Deutschland und Brasilien stehen im Finale der Fußball-Weltmeisterschaft der Frauen. Beide Teams haben es verdient.

Finale! Jubel nach dem Halbfinalsieg über Norwegen. Bild: dpa

Es wird ein spannendes Finale, das am Sonntag in Schanghai angepfiffen wird, so viel ist gewiss. Die disziplinierteste Mannschaft des Turniers trifft auf die kreativste.

Das deutsche Team unter Bundestrainerin Silvia Neid will den Titel mit einem 4-4-2-System verteidigen, also mit vier Verteidigern, vier Mittelfeldspielern und zwei Stürmern. Die Laufwege sind vorgezeichnet, das Aufgabengebiet für jede der elf Spielerinnen ist klar umrissen. Wollen die Außenangreiferinnen die Flügel wechseln, dann ist dies das Ergebnis einer Verabredung, manchmal wird sogar noch "Kreuzen" gerufen, um ganz sicher zu gehen.

Anders die Mannschaft Brasiliens. Das Spielsystem wirkt ungeordnet. Der Finalist aus Lateinamerika vertraut auf die individuelle Klasse seiner Akteure, allen voran auf Marta, Weltfußballerin des Jahres 2006. Aber auch Cristiane oder Maycon sind am Ball stark genug, die wohl geordnete deutsche Defensive durcheinanderzubringen.

Plakativ könnte man sagen: Ein perfekt geschultes Kollektiv trifft auf eine Ansammlung von hochbegabten Einzelspielerinnen.

Das brasilianische Team konterkariert mit seiner Spielweise den Trend dieser Weltmeisterschaft.

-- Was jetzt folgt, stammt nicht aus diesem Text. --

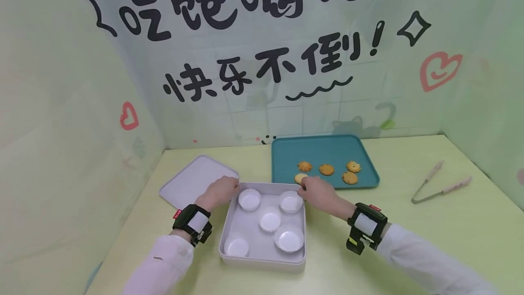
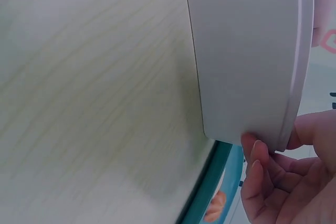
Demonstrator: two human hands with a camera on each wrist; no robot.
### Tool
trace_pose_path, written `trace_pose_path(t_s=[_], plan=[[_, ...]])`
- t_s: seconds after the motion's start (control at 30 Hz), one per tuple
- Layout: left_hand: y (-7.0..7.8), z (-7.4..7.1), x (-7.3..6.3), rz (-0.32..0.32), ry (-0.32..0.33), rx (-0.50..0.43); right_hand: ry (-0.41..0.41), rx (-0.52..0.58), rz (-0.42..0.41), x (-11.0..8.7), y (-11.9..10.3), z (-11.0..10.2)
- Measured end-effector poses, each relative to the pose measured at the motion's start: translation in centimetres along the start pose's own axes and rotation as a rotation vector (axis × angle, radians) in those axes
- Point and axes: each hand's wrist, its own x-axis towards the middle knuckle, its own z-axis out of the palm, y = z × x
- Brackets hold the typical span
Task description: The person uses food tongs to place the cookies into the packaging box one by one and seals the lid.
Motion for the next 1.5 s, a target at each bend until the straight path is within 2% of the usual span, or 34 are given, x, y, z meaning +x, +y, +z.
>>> trace_pose_path(t_s=[0.23,0.4,0.63,1.0,1.5], plan=[[3.2,1.3,0.1,0.043,-0.002,-0.013,0.021,-0.04,-0.018,-1.7,2.1,-1.7],[5.5,2.2,0.5,0.09,0.012,0.011,0.036,-0.07,-0.007,-2.8,4.1,-3.0],[7.8,3.3,1.4,0.136,0.054,0.037,0.035,-0.031,-0.011,-3.8,6.6,-4.4],[9.6,4.2,2.9,0.167,0.069,0.018,0.044,-0.016,0.007,-4.6,8.4,-5.8],[9.7,4.6,4.3,0.16,0.08,0.013,0.048,-0.04,0.02,-4.0,9.4,-6.2]])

Es wurde im Verlauf des Turniers sehr schematisch, ausgesprochen planvoll nach vorn gespielt.

Die Teams legten zudem Wert auf aggressives Forechecking, und sie waren konditionell so stark wie nie zuvor. Das hat die Taktikfreunde erfreut, die Zuschauer wurden dadurch aber weit schlechter unterhalten als noch bei der Weltmeisterschaft der Frauen vor vier Jahren in den USA.

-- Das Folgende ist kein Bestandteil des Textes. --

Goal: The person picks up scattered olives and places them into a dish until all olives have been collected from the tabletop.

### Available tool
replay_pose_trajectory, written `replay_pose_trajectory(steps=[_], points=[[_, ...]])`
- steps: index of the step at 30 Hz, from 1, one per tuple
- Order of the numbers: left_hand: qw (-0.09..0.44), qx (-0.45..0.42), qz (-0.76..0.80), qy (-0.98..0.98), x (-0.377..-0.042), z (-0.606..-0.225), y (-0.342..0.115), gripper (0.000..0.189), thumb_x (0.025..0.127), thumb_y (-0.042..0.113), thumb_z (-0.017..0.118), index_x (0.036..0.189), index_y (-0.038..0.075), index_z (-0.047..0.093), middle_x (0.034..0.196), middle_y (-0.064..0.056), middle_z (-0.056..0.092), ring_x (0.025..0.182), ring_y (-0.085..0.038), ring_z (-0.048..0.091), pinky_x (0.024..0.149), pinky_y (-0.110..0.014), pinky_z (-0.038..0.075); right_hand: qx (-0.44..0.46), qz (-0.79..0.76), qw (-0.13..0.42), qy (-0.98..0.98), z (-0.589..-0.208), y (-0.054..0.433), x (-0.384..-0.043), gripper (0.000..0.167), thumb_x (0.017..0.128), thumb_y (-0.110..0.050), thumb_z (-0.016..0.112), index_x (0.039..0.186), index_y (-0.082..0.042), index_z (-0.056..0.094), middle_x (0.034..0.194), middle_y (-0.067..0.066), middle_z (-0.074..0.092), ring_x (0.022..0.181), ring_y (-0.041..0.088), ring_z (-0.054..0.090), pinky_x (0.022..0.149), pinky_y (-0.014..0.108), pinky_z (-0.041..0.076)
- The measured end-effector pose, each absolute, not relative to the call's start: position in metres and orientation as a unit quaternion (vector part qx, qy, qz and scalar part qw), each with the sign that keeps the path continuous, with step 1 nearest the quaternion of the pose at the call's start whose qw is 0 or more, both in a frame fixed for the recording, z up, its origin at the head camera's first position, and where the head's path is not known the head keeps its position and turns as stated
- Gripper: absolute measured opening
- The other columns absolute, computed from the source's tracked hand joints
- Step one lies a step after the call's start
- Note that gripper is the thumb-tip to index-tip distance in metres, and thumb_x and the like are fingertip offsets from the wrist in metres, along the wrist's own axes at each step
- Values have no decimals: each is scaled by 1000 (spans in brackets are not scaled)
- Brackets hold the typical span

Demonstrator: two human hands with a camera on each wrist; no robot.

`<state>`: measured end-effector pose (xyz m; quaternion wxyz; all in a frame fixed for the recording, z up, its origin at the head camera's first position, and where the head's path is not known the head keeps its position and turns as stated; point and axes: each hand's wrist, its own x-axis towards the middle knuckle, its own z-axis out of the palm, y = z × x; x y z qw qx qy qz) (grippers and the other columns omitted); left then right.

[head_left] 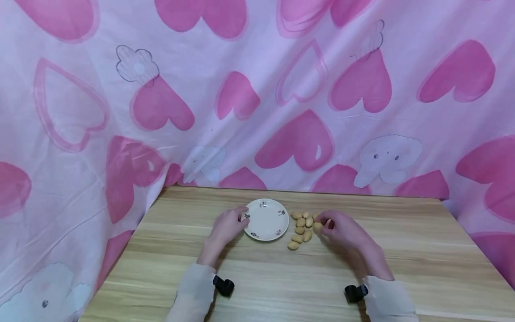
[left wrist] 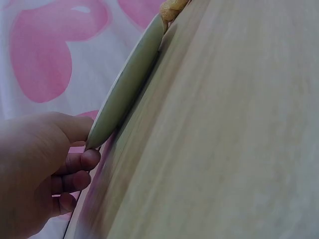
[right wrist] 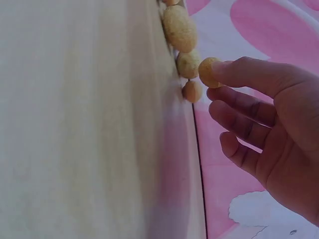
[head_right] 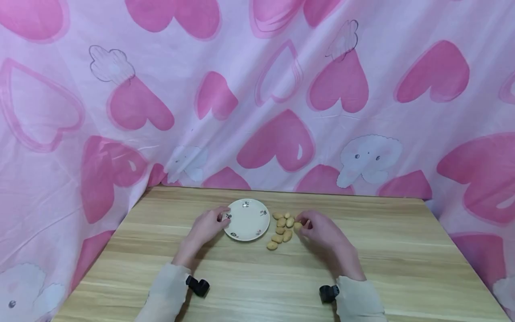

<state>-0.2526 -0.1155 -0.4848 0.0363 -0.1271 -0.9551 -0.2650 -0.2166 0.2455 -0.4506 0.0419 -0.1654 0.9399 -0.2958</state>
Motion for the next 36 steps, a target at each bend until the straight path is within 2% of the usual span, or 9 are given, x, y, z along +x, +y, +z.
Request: replay_pose_trajectory(steps=[5, 12, 20, 30, 36], points=[[38, -128, -264, -955, -254, -484, -112, 41, 91, 28, 69, 130, 14, 65, 72, 5, 57, 64, -11, 49, 61, -30, 41, -184, -294, 27, 937, -448, 241, -220, 22, 89, -10, 66, 110, -14, 71, 105, -1, 70, 87, 12, 60, 77, 30, 52], [27, -115, -275, -954, -252, -482, -113, 41, 91, 26, 68, 130, 14, 65, 73, 3, 58, 63, -12, 50, 59, -30, 41, -193, -290, 40, 937, -441, 222, -228, 21, 89, -13, 70, 110, -17, 71, 99, -5, 67, 86, 13, 58, 77, 32, 51], [19, -113, -279, -954, -253, -481, -113, 40, 92, 27, 68, 131, 15, 65, 73, 4, 57, 64, -12, 50, 59, -30, 41, -249, -262, 20, 932, -434, 201, -240, 21, 88, -16, 73, 110, -17, 71, 93, -7, 67, 82, 9, 58, 74, 29, 51], [21, -113, -283, -952, -253, -483, -114, 41, 92, 26, 68, 131, 15, 65, 72, 3, 58, 63, -12, 50, 58, -30, 40, -253, -244, 57, 935, -436, 168, -254, 22, 90, -19, 72, 112, -18, 72, 99, -6, 66, 87, 12, 57, 79, 32, 51], [18, -109, -286, -952, -251, -485, -114, 41, 92, 26, 68, 131, 15, 64, 72, 4, 57, 63, -12, 49, 58, -29, 39, -266, -236, 63, 933, -442, 156, -259, 22, 89, -17, 73, 112, -20, 72, 100, -7, 67, 88, 10, 58, 82, 31, 51]])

In den Vereinigten Staaten einigte sich die Öffentlichkeit nach dem Ende des Championats und den guten Spielen der deutschen Mannschaft darauf, dass Frauenfußball attraktiver als der Kick der Männer sein kann, weil der Ball flüssiger läuft, es weniger Fouls gibt und bisweilen auch mehr Tore fallen.

Das Championat in China hat die Sicht auf den Frauenfußball verändert. Dabei ist das Spiel nur dynamischer und systematischer geworden - mit den entsprechenden Begleiterscheinungen: Jetzt kommt es häufiger zu Ballverlusten im Mittelfeld, man beobachtet erbitterte Positionskämpfe und eben auch diverse technische Fehler.

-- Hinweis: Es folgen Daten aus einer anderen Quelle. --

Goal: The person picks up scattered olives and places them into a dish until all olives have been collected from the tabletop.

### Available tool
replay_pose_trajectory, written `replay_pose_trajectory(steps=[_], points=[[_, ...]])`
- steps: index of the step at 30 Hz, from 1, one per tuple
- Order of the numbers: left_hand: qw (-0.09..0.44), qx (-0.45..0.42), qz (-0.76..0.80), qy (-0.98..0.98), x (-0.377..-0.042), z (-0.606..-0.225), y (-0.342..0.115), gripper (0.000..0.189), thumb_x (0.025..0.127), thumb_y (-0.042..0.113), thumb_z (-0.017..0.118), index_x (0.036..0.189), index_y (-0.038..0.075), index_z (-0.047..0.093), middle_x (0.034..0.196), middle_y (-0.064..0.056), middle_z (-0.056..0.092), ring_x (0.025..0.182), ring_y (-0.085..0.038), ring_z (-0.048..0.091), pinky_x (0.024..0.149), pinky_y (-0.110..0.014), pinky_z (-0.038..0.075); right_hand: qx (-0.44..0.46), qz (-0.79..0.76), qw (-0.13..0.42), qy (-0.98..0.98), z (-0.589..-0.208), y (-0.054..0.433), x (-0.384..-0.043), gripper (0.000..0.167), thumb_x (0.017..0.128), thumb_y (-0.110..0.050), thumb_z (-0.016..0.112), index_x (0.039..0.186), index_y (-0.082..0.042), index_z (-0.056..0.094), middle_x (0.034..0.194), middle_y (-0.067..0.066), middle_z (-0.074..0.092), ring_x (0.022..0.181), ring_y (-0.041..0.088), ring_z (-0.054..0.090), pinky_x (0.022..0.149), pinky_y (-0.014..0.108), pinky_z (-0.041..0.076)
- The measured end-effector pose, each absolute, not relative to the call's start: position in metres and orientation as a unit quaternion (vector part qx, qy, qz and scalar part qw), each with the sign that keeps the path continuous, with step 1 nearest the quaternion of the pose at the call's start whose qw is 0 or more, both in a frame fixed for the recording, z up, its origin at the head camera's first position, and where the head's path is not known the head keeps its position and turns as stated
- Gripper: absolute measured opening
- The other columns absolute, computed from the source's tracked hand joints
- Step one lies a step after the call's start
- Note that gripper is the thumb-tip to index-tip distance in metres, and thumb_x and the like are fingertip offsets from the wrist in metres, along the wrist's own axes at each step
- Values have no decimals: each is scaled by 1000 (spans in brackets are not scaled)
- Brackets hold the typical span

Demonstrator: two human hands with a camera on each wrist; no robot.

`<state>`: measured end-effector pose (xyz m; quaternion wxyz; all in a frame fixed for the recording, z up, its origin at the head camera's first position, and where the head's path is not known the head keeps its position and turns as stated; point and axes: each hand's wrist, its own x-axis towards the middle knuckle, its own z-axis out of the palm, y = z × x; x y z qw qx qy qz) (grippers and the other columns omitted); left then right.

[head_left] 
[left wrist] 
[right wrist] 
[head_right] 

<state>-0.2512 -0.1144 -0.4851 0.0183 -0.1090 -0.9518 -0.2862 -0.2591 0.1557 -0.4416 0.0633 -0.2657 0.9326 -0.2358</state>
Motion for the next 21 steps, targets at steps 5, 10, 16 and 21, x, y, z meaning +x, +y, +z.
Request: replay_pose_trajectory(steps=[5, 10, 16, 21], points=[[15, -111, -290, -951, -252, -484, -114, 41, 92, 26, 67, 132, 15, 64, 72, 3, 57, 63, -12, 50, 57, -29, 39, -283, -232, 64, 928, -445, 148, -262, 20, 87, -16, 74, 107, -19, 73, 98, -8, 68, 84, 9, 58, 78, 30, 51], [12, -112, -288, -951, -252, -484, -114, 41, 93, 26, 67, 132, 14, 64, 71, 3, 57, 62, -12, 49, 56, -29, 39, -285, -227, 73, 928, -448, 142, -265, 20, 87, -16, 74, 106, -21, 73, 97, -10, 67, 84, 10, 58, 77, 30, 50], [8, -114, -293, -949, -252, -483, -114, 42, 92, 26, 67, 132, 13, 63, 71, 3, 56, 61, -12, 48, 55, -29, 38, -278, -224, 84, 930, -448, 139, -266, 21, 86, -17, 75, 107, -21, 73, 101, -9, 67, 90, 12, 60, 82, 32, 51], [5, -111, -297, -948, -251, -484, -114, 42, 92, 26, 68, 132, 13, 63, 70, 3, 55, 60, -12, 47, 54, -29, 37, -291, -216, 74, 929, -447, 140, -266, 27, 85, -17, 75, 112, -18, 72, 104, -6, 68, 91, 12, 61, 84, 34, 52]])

Es fehlt mittlerweile auf dem Topniveau die Zeit, den Ball in aller Ruhe anzunehmen und an die Nebenfrau zu passen. Der Druck, den ein Team ausübt, ist viel größer geworden, was gut an der Elf Nordkoreas zu studieren war. Sie rückte der US-Auswahl derart auf den Leib, dass die schnell zurücklag und nur ein Unentschieden retten konnte. Doch im Turnierverlauf, als die Kräfte der Asiatinnen schwanden, wurde sie zu einer Mannschaft unter vielen.

Das Gegenteil lässt sich von den Finalisten dieser Weltmeisterschaft sagen. Wo andere abbauten, da konnten sich die Teams aus Deutschland und aus Brasilien ständig steigern. Es ist also auch ein gerechtes Finale.